## What is being asked
This exercise requires an exact output of the listing, images omitted.

■ ■ ■

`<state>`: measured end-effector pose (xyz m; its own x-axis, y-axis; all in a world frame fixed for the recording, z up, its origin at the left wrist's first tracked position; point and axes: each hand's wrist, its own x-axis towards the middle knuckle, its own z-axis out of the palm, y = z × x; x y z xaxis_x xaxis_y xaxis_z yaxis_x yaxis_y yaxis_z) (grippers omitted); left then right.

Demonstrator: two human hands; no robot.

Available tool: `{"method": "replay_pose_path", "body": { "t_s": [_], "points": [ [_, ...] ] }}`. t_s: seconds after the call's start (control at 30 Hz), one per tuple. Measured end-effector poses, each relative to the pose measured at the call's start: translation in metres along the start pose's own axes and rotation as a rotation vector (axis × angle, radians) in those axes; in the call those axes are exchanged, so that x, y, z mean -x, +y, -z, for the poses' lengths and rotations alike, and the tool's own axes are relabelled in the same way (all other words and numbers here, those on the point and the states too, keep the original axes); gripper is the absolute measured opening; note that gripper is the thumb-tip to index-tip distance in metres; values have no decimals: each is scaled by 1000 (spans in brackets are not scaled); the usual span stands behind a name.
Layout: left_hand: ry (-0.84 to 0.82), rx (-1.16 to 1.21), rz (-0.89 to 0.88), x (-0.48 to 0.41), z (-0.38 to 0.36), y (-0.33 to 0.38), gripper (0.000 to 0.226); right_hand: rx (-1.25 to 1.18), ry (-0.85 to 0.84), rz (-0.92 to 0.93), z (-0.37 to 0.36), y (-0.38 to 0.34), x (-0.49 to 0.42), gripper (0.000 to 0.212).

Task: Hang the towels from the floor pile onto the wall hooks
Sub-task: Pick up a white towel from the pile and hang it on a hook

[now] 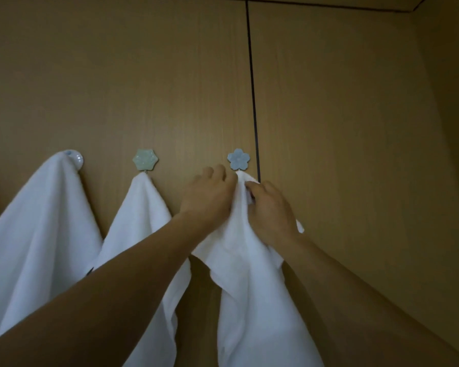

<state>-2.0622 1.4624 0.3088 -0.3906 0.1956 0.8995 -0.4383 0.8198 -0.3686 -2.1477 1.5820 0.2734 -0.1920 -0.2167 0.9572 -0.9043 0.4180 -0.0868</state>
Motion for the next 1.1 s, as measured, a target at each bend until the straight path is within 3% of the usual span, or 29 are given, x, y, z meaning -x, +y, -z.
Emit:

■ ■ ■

## Exercise output
`<state>`: measured end-effector pose (xyz m; its own x-axis, y-axis; all in a world frame fixed for the recording, z up, its origin at the left wrist's first tracked position; point and axes: each hand's wrist, its own x-axis towards the middle knuckle, its own z-axis out of the palm, y = z × x; x y z xaxis_x xaxis_y xaxis_z yaxis_x yaxis_y yaxis_z) (grippers omitted); left then right.

Demonstrator: two human hands; no robot.

Available tool: `{"method": "replay_pose_path", "body": { "t_s": [_], "points": [ [_, ...] ] }}`. t_s: seconds after the call's start (control at 30 Hz), one per tuple. Measured end-effector poses, each relative to the pose measured at the call's start: translation in metres along the start pose's own axes and rotation as a rotation vector (axis × angle, radians) in those axes; in the call those axes are exchanged, so that x, y, z mean -x, +y, -z, for the poses' lengths and rotations alike, and the tool's own axes are relabelled in the same way (all other words and numbers here, those on the point and the states too, keep the original axes); gripper is the absolute measured opening; note that gripper is the thumb-tip to index-tip distance in metres; values have no decimals: each is scaled by 1000 (spans in brackets are not scaled); the usual span stands behind a name.
Layout: left_hand: ry (-0.84 to 0.82), rx (-1.16 to 1.21), rz (-0.89 to 0.88), x (-0.48 to 0.41), z (-0.38 to 0.36), y (-0.33 to 0.38), gripper (0.000 to 0.226); right_hand: rx (-1.25 to 1.18), ry (-0.85 to 0.84), rz (-0.92 to 0.93), z (-0.37 to 0.36), y (-0.38 to 0.34), x (-0.49 to 0.42), gripper (0.000 to 0.212).

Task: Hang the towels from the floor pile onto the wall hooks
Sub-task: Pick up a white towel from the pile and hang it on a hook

[now] 

<state>-2.0622 1.4624 0.3088 -0.3906 0.1956 0.8995 -0.4383 0.8198 -0.3686 -2.1477 1.5820 0.2734 -0.1920 -0.2167 0.9572 -0.9043 0.4180 -0.0868</state>
Motion for the next 1.1 s, as measured, a target at each bend until the straight path is within 3% of the usual span, or 29 are given, x, y, z meaning -x, +y, -z.
Emit:

No more output will be added to the exercise.